__Work order__
Your task is to return the listing below word for word, without any of its images.
____________
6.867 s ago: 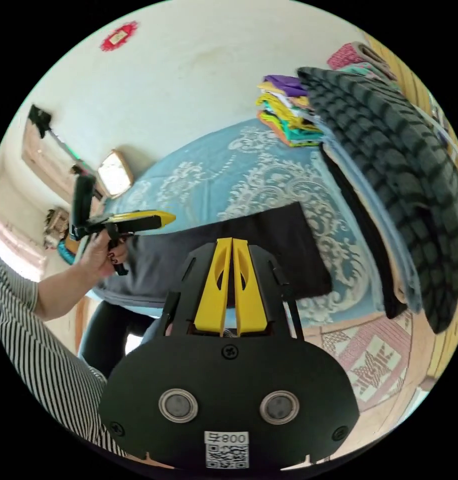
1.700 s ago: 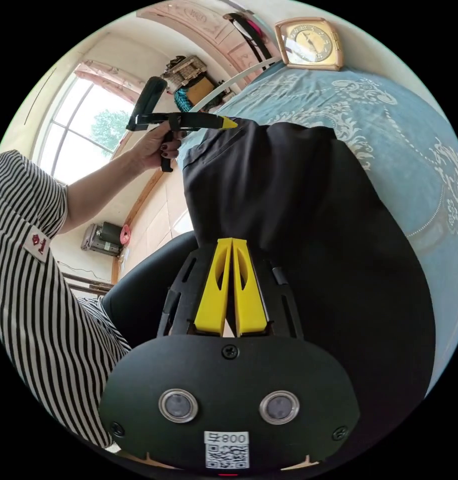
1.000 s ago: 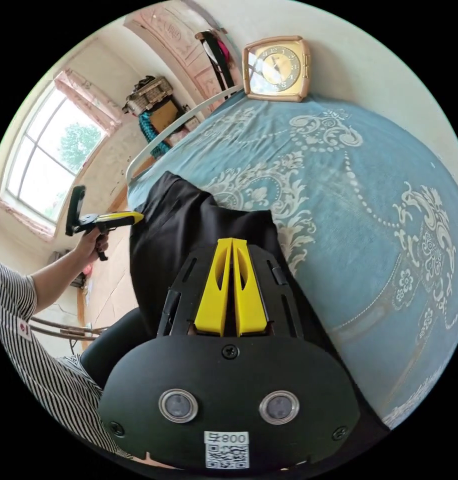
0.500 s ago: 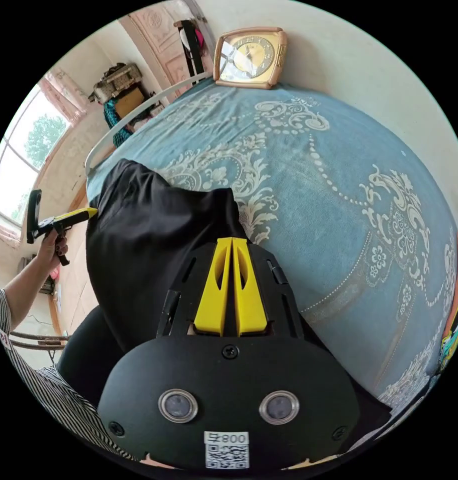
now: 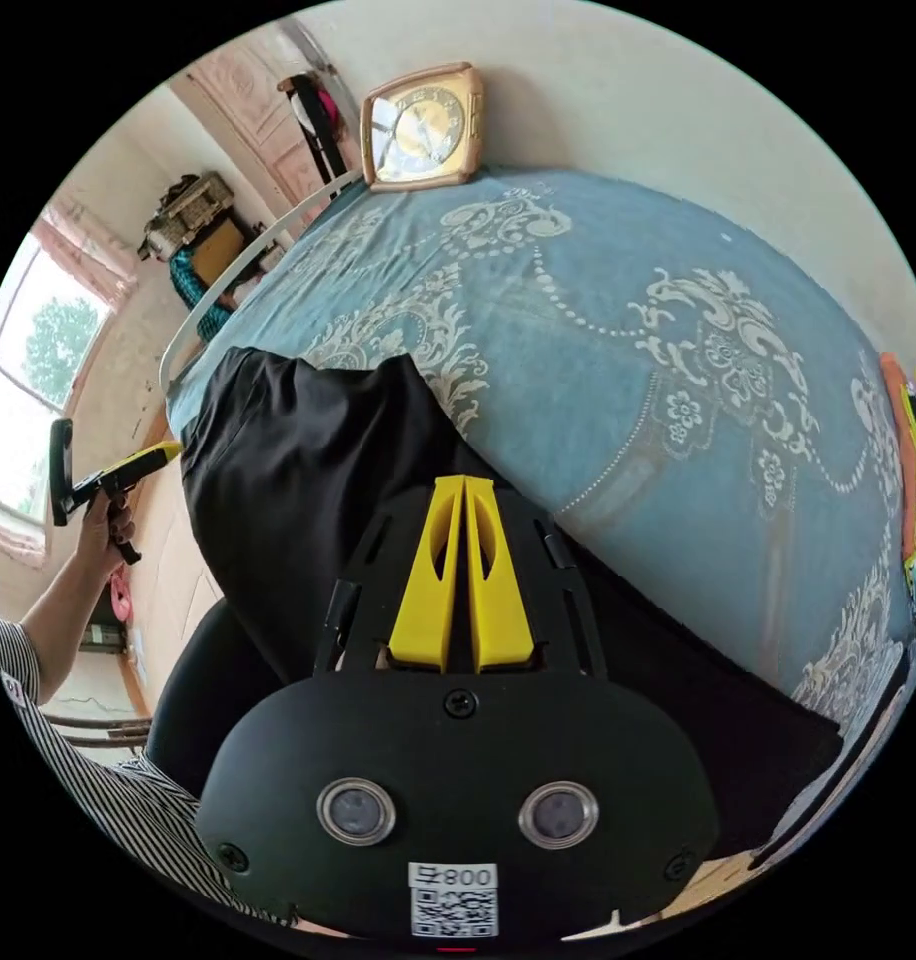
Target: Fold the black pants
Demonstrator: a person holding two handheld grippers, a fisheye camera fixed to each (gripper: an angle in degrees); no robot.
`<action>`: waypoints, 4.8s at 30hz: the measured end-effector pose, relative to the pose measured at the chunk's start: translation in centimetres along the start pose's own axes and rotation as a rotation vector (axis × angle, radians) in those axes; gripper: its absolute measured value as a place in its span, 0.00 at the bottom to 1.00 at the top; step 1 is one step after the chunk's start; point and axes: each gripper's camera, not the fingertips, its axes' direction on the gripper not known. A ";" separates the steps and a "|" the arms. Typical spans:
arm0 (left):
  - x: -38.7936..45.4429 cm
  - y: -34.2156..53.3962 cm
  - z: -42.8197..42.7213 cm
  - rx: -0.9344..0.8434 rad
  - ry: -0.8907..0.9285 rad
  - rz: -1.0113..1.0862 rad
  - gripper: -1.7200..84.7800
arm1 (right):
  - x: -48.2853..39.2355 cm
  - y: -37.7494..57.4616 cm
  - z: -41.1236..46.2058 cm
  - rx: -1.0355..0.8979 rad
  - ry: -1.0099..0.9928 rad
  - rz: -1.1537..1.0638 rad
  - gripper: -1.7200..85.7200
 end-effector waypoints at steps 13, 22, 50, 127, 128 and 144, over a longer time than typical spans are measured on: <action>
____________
__Task result__
6.867 s ago: 
1.700 s ago: 
1.000 s ago: 
0.500 s ago: 
now: 
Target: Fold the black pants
Demonstrator: a person holding two handheld grippers, a fisheye camera fixed to each (gripper: an angle in degrees); no robot.
`<action>`: waypoints, 4.8s at 30hz: the measured end-effector pose, relative to the pose measured at the chunk's start: translation in centimetres along the start pose's own axes and rotation as a rotation vector (axis × angle, radians) in those axes; gripper: its absolute measured value as a place in its span, 0.00 at the bottom to 1.00 at the top; step 1 is one step after the chunk's start; point and axes: each gripper's camera, not the fingertips, its axes' direction on the gripper not known. A ";" separates the steps and a "|" the arms. Typical spans:
arm0 (left):
  - x: -38.7936..45.4429 cm
  - y: -34.2156..53.3962 cm
  - z: -42.8197..42.7213 cm
  - rx: -0.9344..0.8434 rad
  - ry: -0.8907..0.9285 rad
  - rz: -1.0113..1.0862 rad
  - gripper: -1.7200..84.7800
arm1 (right):
  - x: -48.2853..39.2355 cm
  - y: -37.7494..57.4616 cm
  - z: -41.1236..46.2058 cm
  - rx: -1.0355..0.8979 rad
  - ry: -1.0099..0.9928 rad
  - rz: -1.1537..1.0638 rad
  - gripper: -1.7200..85.7200
 end-effector waypoints at steps 13, 22, 50, 127, 128 and 144, over a longer time than typical spans are measured on: <action>

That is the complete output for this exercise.